WHAT THE TASK ASKS: Return every line below exactly, without dropping any.

INPUT DATA:
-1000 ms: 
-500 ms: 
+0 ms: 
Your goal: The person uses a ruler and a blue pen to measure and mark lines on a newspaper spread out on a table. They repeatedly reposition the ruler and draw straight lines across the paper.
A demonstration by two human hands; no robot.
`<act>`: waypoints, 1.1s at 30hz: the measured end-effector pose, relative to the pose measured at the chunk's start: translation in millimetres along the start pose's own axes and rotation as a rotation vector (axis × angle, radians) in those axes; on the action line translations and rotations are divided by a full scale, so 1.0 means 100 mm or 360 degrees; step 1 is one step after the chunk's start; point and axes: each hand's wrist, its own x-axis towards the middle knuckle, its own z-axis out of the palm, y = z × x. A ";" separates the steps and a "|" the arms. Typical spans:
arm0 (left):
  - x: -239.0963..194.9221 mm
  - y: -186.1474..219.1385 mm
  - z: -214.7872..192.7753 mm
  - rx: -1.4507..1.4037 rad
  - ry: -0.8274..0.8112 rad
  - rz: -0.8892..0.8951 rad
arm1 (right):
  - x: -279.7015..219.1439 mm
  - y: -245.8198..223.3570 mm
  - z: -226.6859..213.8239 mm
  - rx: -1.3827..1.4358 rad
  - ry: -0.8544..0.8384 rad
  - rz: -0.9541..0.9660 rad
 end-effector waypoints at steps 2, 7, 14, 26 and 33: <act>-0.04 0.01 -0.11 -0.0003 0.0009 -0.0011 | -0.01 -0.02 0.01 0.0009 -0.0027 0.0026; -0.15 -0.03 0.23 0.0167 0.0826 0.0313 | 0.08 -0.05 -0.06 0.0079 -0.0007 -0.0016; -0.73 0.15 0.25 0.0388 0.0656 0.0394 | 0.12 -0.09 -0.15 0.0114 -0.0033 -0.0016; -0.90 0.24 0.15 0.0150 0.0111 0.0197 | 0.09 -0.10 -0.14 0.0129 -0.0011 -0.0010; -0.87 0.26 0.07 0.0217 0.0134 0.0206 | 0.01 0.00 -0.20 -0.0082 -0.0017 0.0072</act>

YOUR SOLUTION:
-1000 ms: 
-500 ms: 
+0 ms: 
Your goal: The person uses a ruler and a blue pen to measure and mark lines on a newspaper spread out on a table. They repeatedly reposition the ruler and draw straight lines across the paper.
A demonstration by two human hands; no robot.
`<act>`: waypoints, 1.1s at 30hz: the measured end-effector pose, relative to the pose measured at the chunk's start: translation in millimetres along the start pose's own axes and rotation as a rotation vector (axis × angle, radians) in those axes; on the action line translations and rotations are divided by a full scale, so 1.0 means 100 mm or 360 degrees; step 1 is one step after the chunk's start; point and axes: each hand's wrist, its own x-axis towards the middle knuckle, its own z-axis out of the palm, y = z × x. A ";" separates the steps and a "|" the arms. Typical spans:
arm0 (left):
  - x: -239.0963..194.9221 mm
  - y: -186.1474..219.1385 mm
  - z: -214.7872..192.7753 mm
  - rx: -1.4507..1.4037 rad
  - ry: -0.8274..0.8112 rad
  - rz: -0.8892..0.8951 rad
arm1 (right):
  - x: -279.7015..219.1439 mm
  - y: -245.8198..223.3570 mm
  - z: -226.6859..213.8239 mm
  - rx: -1.3827..1.4358 rad
  - ry: -0.8544..0.8384 rad
  - rz: -0.9541..0.9660 rad
 end-effector waypoints at steps 2, 7, 14, 26 and 33: <act>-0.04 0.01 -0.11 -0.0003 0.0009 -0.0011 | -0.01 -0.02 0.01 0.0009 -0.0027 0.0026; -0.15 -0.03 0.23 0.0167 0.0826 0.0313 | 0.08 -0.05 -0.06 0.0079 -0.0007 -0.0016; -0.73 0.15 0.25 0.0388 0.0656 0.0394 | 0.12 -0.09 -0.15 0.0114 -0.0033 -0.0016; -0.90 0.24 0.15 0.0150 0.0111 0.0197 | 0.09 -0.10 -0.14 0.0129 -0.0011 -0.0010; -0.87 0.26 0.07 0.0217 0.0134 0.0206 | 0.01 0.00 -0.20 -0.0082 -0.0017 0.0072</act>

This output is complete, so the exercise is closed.